Problem statement - Everything in the listing below must be duplicated exactly.

*** Opening of Data section ***

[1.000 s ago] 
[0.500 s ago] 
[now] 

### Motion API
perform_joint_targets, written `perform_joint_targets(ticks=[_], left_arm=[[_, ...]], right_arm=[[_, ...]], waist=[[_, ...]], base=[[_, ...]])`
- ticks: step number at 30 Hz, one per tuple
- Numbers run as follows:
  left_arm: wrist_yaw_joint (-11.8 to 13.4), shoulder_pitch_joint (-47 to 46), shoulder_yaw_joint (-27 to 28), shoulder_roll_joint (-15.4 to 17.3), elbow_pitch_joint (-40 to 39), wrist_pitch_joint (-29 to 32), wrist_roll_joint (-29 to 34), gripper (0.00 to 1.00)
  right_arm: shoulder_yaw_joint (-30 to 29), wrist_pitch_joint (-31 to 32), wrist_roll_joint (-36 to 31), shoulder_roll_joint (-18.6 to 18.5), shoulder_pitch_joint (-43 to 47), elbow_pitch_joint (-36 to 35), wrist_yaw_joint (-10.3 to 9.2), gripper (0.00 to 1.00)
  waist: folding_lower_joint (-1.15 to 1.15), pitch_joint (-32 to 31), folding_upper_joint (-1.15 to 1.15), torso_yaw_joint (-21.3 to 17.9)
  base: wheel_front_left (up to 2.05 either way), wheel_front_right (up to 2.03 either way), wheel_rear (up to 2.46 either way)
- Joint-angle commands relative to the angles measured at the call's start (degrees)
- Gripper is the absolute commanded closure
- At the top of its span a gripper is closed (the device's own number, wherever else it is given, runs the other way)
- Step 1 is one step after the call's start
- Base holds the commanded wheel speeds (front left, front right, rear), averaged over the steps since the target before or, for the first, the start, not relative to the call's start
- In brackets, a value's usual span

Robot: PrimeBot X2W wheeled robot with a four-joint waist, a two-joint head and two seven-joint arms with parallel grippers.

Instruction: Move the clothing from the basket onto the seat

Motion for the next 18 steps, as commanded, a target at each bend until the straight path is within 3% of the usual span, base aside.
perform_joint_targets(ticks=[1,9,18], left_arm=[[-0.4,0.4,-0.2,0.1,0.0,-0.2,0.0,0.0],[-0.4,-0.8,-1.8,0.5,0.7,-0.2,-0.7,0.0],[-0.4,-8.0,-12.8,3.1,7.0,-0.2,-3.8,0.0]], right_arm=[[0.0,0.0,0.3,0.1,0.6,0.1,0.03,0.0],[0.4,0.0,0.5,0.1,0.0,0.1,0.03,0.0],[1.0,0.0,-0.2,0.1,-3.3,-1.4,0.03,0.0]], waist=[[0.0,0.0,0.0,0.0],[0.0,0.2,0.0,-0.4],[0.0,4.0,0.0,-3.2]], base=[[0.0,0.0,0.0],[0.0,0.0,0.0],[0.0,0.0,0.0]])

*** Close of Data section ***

Task answer -
[1.000 s ago] 
[0.500 s ago] 
[now] 

### Motion API
perform_joint_targets, written `perform_joint_targets(ticks=[_], left_arm=[[_, ...]], right_arm=[[_, ...]], waist=[[_, ...]], base=[[_, ...]])`
- ticks: step number at 30 Hz, one per tuple
- Numbers run as follows:
  left_arm: wrist_yaw_joint (-11.8 to 13.4), shoulder_pitch_joint (-47 to 46), shoulder_yaw_joint (-27 to 28), shoulder_roll_joint (-15.4 to 17.3), elbow_pitch_joint (-40 to 39), wrist_pitch_joint (-29 to 32), wrist_roll_joint (-29 to 34), gripper (0.00 to 1.00)
  right_arm: shoulder_yaw_joint (-30 to 29), wrist_pitch_joint (-31 to 32), wrist_roll_joint (-36 to 31), shoulder_roll_joint (-18.6 to 18.5), shoulder_pitch_joint (-43 to 47), elbow_pitch_joint (-36 to 35), wrist_yaw_joint (-10.3 to 9.2), gripper (0.00 to 1.00)
  waist: folding_lower_joint (-1.15 to 1.15), pitch_joint (-32 to 31), folding_upper_joint (-1.15 to 1.15), torso_yaw_joint (-21.3 to 17.9)
  base: wheel_front_left (up to 2.05 either way), wheel_front_right (up to 2.03 either way), wheel_rear (up to 2.46 either way)
- Joint-angle commands relative to the angles measured at the call's start (degrees)
- Gripper is the absolute commanded closure
- At the top of its span a gripper is closed (the device's own number, wherever else it is given, runs the other way)
- Step 1 is one step after the call's start
- Base holds the commanded wheel speeds (front left, front right, rear), averaged over the steps since the target before or, for the first, the start, not relative to the call's start
- In brackets, a value's usual span

Robot: PrimeBot X2W wheeled robot with a four-joint waist, a two-joint head and two seven-joint arms with parallel grippers.

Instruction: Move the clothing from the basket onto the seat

Motion for the next 18 steps, as commanded, a target at each bend until the straight path is within 3% of the usual span, base aside.
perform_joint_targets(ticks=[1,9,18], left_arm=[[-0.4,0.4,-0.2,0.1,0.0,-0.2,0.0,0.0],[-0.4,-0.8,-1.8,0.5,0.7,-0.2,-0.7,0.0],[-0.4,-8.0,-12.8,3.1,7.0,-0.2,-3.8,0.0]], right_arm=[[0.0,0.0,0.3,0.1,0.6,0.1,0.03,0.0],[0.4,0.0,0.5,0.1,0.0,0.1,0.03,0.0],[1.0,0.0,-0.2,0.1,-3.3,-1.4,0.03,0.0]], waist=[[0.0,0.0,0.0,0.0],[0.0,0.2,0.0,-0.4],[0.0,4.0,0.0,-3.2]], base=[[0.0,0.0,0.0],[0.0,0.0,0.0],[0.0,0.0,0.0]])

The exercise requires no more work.